Work to complete: Find every line containing "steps" in the records below and report the tally as a bare number.
↓
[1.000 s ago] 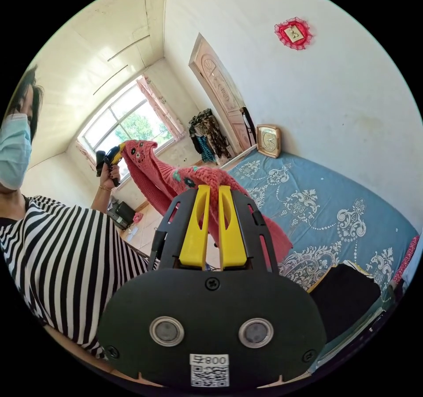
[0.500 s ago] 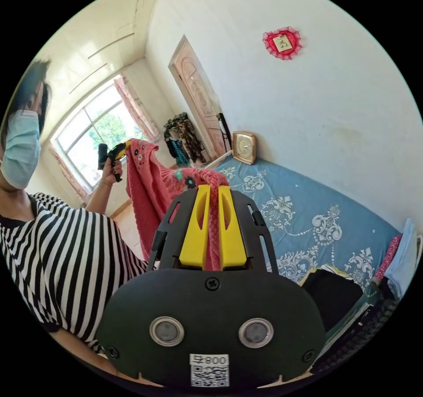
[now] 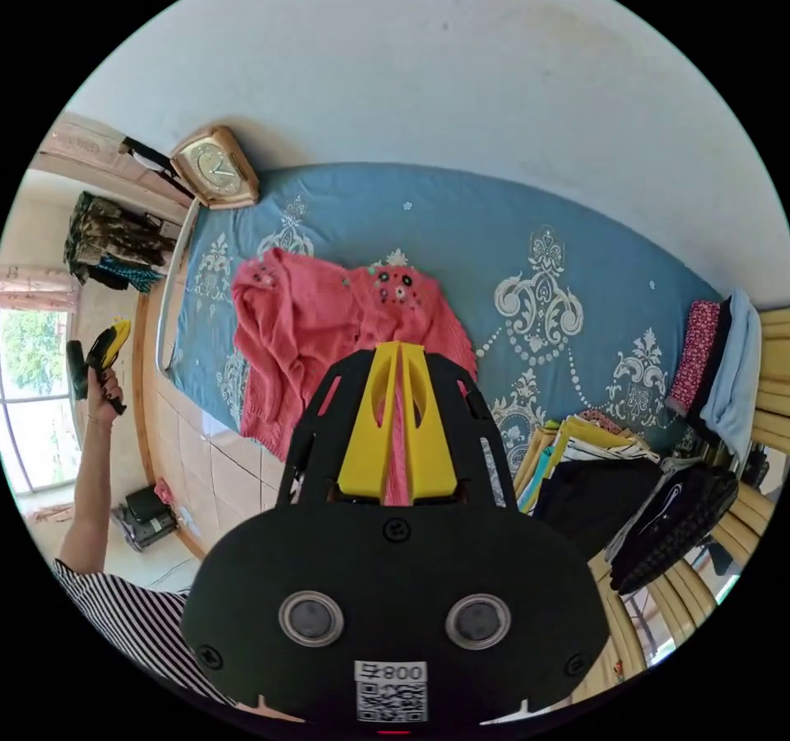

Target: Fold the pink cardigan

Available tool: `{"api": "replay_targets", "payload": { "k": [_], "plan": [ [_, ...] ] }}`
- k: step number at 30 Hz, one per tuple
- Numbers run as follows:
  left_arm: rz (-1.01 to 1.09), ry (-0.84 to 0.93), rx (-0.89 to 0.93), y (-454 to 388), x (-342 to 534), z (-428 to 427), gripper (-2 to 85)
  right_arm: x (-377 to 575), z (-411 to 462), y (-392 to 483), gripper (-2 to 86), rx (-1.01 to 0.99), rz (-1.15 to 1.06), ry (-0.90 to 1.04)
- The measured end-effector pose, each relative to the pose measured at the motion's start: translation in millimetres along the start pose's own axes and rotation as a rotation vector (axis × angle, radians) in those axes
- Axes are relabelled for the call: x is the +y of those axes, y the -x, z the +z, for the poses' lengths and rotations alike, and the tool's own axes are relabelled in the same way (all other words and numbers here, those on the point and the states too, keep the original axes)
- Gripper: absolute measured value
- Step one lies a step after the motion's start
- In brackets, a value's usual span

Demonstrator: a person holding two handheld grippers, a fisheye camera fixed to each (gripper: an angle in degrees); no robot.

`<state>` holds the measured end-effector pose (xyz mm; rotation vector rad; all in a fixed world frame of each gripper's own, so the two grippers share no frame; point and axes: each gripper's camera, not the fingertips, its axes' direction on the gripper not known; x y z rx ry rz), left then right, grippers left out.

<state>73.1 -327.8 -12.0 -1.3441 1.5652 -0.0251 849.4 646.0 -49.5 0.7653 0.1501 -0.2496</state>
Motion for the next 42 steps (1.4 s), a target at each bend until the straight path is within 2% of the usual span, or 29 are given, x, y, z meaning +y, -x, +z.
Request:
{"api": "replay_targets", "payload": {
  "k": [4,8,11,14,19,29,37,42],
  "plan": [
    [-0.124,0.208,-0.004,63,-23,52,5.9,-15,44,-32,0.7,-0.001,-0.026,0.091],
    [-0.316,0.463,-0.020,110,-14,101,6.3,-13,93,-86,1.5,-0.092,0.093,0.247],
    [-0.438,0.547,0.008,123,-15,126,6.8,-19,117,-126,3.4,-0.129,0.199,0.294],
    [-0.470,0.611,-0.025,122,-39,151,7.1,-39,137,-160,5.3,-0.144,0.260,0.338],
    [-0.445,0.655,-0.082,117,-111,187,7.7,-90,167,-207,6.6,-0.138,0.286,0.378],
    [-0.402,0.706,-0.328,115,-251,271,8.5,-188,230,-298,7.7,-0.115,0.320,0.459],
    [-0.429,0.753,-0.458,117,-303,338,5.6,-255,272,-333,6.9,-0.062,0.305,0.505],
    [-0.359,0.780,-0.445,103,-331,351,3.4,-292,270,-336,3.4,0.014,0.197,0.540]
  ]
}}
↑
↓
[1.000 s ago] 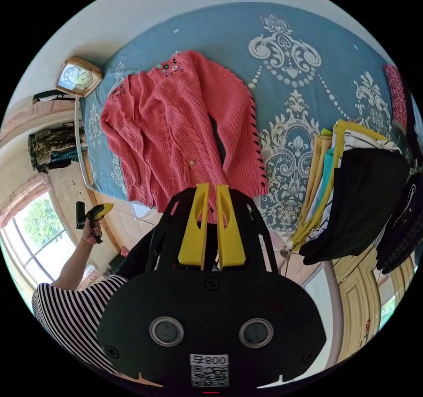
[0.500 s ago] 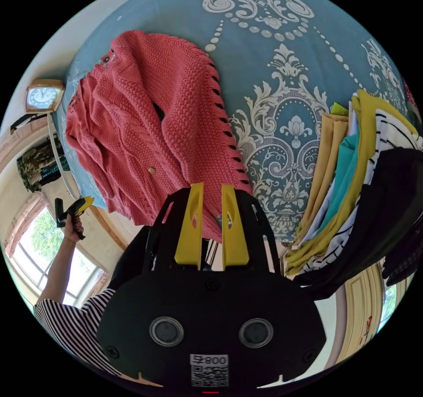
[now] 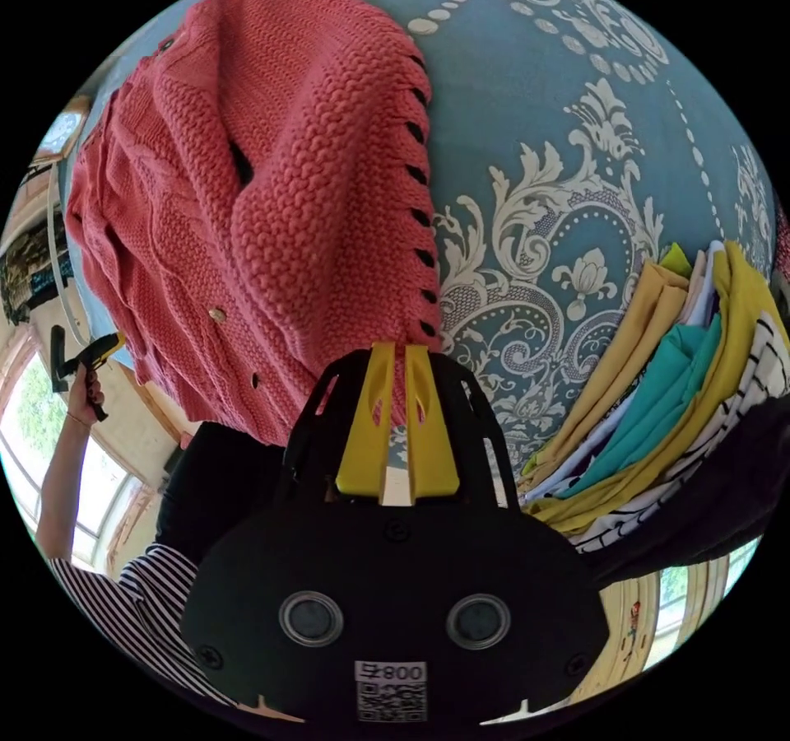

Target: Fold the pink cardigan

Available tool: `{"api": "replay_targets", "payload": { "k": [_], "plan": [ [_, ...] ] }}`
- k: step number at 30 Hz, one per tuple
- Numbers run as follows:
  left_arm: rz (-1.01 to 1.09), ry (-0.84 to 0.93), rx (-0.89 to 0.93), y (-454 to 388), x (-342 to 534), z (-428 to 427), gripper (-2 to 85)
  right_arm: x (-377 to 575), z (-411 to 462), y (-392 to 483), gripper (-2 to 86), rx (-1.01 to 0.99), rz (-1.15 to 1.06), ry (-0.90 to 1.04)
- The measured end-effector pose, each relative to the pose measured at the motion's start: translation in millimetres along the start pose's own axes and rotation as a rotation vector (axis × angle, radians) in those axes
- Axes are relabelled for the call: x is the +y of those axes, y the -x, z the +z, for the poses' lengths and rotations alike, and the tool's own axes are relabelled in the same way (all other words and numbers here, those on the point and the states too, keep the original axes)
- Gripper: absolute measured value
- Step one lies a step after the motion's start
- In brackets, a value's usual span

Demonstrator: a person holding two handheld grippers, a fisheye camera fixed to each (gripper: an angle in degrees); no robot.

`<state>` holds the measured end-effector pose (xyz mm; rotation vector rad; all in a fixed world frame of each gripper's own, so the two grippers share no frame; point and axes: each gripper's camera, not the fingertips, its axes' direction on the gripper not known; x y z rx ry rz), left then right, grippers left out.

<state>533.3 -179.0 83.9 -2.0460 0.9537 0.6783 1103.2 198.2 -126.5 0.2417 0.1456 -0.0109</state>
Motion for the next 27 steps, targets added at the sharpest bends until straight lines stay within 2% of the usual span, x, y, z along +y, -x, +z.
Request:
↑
Exercise result: 2